TFX implementation of text sentiment classification using Airflow.
Files containing the definition of DAGs that are used to implement the pipeline
Contains module files that are used in the ML pipeline for tasks such as transformation and training.
analysis notebook is used to preprocess data before saving it in required directory for ML pipelines
remodel_nsl notebook implements the semi supervised workflow as performed in Airflow.
setup_tfx_airflow shell script install the required libraries for reproducing the task.
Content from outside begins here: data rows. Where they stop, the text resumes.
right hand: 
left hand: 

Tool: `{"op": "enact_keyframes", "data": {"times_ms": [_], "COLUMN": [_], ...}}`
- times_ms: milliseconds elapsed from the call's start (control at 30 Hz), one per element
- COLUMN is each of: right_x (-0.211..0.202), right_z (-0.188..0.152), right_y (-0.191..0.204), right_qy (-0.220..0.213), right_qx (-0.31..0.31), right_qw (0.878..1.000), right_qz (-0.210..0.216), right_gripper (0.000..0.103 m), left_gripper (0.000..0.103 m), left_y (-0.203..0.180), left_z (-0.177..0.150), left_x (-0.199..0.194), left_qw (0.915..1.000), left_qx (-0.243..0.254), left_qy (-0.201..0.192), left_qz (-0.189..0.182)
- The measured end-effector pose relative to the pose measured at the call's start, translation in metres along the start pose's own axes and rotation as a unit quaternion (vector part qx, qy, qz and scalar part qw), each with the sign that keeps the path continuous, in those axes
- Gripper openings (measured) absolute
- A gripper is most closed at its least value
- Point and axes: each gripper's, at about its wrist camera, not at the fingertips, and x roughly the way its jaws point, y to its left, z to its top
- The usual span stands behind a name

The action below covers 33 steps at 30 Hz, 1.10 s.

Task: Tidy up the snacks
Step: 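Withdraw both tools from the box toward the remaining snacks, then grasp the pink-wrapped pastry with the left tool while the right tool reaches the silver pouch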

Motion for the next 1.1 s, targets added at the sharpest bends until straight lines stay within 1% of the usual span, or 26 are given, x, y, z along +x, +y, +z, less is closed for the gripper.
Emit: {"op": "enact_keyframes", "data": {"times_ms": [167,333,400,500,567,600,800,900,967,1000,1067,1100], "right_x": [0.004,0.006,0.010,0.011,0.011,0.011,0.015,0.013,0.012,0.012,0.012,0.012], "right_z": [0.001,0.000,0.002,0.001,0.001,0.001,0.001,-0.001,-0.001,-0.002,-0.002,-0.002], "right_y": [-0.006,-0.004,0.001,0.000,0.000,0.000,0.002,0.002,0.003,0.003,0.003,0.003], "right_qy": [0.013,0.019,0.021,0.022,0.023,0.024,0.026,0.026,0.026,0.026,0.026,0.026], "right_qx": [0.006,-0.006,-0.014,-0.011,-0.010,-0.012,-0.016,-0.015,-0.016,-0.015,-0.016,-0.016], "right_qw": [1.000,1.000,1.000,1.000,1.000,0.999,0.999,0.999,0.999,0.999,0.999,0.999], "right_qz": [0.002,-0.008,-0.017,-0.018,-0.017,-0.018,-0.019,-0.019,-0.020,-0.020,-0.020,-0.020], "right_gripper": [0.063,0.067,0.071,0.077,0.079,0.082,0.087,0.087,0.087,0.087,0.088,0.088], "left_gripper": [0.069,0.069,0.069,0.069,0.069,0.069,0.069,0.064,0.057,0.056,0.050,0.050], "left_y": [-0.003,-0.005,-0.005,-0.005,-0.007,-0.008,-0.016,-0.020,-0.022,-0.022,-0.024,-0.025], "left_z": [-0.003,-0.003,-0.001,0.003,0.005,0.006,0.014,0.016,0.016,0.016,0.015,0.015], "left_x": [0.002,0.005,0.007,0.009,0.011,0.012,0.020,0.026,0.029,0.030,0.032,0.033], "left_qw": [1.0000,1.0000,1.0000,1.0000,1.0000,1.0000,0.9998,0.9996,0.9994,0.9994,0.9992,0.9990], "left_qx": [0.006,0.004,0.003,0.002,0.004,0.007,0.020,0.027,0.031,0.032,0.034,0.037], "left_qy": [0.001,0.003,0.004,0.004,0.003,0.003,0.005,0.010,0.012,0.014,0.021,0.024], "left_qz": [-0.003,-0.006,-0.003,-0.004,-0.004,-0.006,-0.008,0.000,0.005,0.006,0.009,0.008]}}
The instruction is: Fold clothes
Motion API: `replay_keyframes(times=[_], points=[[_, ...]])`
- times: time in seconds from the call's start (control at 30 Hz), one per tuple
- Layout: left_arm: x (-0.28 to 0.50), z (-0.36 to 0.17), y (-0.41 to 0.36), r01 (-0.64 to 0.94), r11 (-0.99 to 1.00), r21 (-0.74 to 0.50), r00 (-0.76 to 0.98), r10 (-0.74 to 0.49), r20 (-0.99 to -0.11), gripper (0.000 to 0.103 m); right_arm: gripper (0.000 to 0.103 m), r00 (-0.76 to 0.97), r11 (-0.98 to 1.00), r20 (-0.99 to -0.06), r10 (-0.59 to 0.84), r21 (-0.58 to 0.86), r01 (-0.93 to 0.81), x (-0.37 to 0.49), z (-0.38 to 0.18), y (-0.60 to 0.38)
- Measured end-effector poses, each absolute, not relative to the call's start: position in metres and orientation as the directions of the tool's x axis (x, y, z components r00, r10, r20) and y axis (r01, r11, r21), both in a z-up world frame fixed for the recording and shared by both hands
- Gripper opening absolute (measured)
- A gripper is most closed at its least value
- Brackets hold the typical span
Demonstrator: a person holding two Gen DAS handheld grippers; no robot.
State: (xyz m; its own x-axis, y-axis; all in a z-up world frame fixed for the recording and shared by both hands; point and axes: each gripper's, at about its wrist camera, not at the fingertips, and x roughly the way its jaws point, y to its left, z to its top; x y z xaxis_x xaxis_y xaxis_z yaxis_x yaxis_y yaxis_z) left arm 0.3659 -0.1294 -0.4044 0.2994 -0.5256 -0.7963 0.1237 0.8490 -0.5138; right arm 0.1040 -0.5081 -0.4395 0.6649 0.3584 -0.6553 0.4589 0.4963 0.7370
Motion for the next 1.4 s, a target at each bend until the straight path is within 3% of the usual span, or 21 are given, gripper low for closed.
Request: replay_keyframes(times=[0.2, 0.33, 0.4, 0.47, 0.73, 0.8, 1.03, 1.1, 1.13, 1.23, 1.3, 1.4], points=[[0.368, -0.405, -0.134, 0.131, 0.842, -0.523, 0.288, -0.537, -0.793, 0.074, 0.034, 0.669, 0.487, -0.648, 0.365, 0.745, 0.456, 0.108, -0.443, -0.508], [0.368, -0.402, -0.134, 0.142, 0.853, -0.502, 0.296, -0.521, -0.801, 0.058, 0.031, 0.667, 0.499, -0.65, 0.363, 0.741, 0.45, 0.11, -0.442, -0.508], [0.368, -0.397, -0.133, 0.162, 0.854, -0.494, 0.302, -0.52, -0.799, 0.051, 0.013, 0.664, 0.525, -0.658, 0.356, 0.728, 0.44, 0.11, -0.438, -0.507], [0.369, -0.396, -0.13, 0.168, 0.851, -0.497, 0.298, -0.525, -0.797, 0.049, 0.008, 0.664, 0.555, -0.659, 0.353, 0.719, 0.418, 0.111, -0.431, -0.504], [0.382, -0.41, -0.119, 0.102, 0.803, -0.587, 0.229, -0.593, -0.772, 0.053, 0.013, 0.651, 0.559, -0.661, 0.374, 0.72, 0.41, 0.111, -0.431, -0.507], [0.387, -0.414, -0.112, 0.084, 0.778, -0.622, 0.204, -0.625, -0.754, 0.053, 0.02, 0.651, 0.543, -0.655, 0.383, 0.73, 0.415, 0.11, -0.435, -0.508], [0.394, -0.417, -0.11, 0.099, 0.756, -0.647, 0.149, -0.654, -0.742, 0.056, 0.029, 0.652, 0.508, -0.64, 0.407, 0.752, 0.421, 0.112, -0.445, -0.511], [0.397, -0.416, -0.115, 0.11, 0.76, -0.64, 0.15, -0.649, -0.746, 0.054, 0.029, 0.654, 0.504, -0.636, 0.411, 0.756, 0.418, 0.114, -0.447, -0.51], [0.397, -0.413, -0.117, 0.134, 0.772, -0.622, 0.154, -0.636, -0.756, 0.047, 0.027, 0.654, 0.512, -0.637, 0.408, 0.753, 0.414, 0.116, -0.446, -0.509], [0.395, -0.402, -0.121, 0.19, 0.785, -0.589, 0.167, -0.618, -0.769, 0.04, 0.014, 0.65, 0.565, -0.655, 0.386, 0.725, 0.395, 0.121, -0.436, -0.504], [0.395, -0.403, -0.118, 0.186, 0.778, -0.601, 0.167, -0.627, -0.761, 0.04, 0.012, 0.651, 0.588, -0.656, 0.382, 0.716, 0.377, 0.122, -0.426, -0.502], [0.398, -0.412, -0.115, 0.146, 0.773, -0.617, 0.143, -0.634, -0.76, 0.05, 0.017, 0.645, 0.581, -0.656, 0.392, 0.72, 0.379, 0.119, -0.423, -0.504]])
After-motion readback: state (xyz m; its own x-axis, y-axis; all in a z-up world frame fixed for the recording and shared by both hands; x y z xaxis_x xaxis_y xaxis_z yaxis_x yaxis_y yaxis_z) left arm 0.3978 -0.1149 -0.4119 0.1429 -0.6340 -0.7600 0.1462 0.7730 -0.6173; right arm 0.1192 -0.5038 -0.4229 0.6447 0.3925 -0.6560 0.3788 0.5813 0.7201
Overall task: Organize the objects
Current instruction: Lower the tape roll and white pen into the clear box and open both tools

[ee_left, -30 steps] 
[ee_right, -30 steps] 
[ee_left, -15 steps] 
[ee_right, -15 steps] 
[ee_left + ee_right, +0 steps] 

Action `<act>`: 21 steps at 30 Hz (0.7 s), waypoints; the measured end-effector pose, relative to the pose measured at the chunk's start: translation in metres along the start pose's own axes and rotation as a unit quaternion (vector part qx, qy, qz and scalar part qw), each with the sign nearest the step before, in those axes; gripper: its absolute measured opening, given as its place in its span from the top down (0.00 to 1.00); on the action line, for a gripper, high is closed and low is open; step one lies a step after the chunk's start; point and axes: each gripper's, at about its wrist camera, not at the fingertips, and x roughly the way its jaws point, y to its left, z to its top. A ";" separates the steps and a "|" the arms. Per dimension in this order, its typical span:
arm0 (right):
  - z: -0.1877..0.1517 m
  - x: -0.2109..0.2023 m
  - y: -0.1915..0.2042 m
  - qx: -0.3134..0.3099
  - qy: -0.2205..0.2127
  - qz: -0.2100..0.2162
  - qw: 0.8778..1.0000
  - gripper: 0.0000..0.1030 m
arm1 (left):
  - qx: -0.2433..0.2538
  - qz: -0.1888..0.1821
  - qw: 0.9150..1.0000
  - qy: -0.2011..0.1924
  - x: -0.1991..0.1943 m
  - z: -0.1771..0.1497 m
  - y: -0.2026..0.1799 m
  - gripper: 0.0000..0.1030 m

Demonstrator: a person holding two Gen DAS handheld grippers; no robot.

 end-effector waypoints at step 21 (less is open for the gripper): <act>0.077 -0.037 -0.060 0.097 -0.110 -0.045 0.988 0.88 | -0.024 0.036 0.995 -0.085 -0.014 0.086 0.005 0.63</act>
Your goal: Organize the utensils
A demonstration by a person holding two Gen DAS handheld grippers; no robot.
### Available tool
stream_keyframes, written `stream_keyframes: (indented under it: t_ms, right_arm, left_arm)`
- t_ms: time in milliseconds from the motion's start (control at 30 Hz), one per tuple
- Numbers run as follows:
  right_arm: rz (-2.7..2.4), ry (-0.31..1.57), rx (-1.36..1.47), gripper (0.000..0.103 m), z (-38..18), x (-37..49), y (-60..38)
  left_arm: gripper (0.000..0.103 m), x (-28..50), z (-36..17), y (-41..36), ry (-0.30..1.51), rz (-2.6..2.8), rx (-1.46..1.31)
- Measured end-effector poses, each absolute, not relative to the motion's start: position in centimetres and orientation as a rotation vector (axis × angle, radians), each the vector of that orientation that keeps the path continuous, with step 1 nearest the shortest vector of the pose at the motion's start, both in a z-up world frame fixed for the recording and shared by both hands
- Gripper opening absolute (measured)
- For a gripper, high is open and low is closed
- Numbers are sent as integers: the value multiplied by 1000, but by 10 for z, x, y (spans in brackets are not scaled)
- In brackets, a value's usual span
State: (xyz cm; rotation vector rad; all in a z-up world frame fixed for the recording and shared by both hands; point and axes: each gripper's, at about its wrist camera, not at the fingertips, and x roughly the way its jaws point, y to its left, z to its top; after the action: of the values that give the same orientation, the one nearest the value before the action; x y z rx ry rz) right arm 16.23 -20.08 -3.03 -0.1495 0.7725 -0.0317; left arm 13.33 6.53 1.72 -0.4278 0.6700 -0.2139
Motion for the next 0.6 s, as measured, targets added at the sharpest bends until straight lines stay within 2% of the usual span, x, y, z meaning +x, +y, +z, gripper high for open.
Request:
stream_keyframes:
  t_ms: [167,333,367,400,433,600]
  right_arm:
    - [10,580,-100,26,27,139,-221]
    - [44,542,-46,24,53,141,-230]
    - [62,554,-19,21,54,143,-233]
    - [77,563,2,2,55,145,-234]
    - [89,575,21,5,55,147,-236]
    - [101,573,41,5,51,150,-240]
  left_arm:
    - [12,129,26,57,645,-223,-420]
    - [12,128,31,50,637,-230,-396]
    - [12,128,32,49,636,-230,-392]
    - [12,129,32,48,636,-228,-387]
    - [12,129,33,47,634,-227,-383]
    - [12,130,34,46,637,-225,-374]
Pipeline components are implemented as DAGs using Airflow
This component ingests CSV data into the machine learning pipeline by converting the data types into compatible datatypes.
Marking each example in the utilized data occurs at this DAG component by assigning each instance with a unique identifier
This component computes statistical information concerning the ingested dataset and the information is used in following stages to evaluate the data for anomalies and also analyze model performance.
This component generates the schema from the provided data and the data is stored in Metadata store for future analysis and evaluation of model performance.
Anomalies are detected at this stage to determine any inconsistencies in the data that might undermine the performance of the generated machine learning model.
Neural Structured Learning is utilized in this component to generate a graph using similarity measurement between labelled and unlabelled data. Embedding for the text is also generated from transfer learning libraries using pretrained layers.
This component performs the general preprocessing tasks that enhance performance and structure the data better.
This component retrieves the probable label assignment from the synthesized graph to create a matching example entity that contains both labels and features that will be used during training.
This method leverages tensorflow to perform training task that completes the model development phase.